__Problem to solve__: When you copy the material below, keep every line exact and drop the pictures.

__Information supplied__:
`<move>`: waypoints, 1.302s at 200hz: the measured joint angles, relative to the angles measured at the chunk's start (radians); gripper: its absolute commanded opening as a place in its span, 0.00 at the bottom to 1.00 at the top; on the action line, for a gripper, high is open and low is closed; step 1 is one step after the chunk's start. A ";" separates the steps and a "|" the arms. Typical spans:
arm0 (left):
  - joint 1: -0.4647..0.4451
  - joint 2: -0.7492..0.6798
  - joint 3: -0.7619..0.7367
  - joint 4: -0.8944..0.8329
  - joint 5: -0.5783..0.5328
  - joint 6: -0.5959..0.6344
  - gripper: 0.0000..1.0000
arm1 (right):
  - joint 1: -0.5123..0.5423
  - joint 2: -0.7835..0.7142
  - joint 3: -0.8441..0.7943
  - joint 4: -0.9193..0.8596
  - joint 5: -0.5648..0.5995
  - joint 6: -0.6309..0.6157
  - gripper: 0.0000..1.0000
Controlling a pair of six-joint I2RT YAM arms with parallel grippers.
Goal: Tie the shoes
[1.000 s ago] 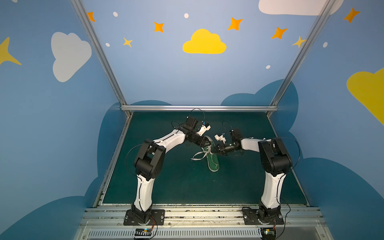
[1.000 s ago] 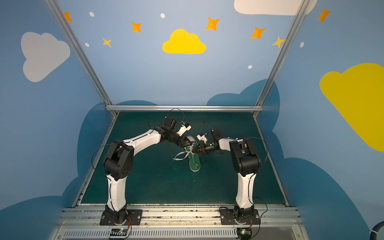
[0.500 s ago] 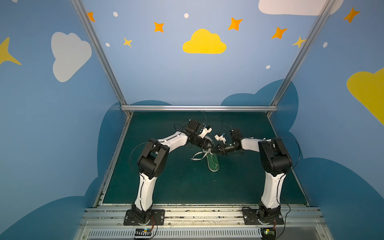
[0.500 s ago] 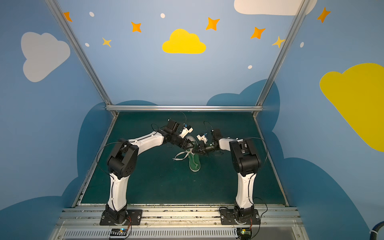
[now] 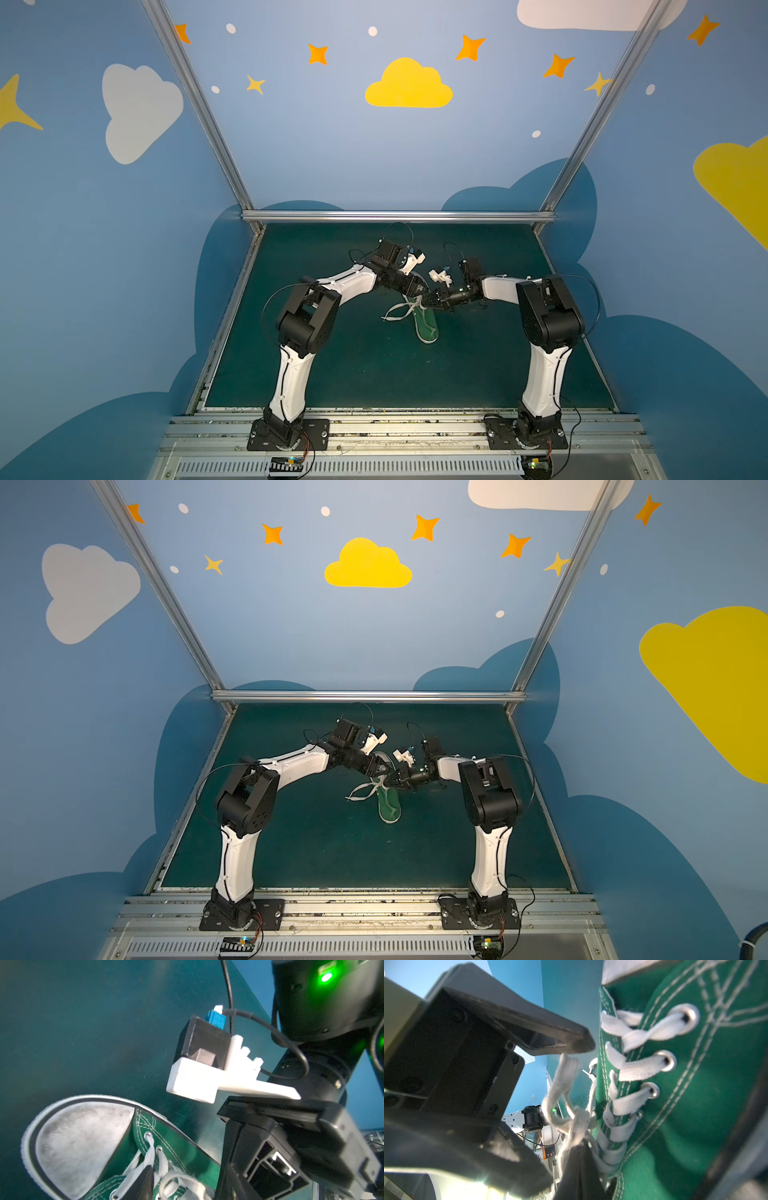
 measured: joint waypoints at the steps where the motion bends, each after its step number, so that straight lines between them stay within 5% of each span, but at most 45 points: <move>1: 0.000 0.000 0.000 0.000 0.000 0.000 0.54 | 0.000 0.000 0.000 0.000 0.000 0.000 0.00; 79: -0.005 0.001 -0.028 0.042 0.016 -0.040 0.04 | 0.000 0.000 0.000 0.000 0.000 0.000 0.00; 260: 0.012 -0.017 -0.044 0.061 0.016 -0.049 0.03 | -0.048 -0.049 -0.022 -0.028 0.005 -0.012 0.00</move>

__Output__:
`<move>`: waypoints, 1.302s at 200hz: the measured joint angles, relative to the angles measured at the chunk's start (radians); gripper: its absolute commanded opening as a place in its span, 0.00 at the bottom to 1.00 at the top; on the action line, for a gripper, high is open and low is closed; step 1 is one step after the chunk's start. A ";" separates the steps and a "|" the arms. Typical spans:
arm0 (left):
  - joint 1: -0.4647..0.4451
  - joint 2: -0.7492..0.6798
  - joint 3: -0.7619..0.7367
  - joint 4: -0.8944..0.8329
  - joint 5: -0.5783..0.5328
  - joint 6: -0.5959..0.6344
  - gripper: 0.0000..1.0000
arm1 (right):
  - joint 1: -0.5123..0.5423
  - joint 2: -0.7835..0.7142
  - joint 3: -0.8441..0.7943
  - joint 4: -0.9193..0.8596
  - joint 5: -0.5648..0.5995
  - joint 6: -0.6309..0.6157
  - gripper: 0.0000..1.0000
Controlling a pair of six-joint I2RT YAM arms with parallel grippers.
Goal: Tie the shoes
[1.000 s ago] 
[1.000 s ago] 
[0.500 s ago] 
[0.500 s ago] 
[now] 
 measured: joint waypoints at the steps where the motion bends, each after its step number, so that straight lines between them stay within 5% of each span, but at most 45 points: <move>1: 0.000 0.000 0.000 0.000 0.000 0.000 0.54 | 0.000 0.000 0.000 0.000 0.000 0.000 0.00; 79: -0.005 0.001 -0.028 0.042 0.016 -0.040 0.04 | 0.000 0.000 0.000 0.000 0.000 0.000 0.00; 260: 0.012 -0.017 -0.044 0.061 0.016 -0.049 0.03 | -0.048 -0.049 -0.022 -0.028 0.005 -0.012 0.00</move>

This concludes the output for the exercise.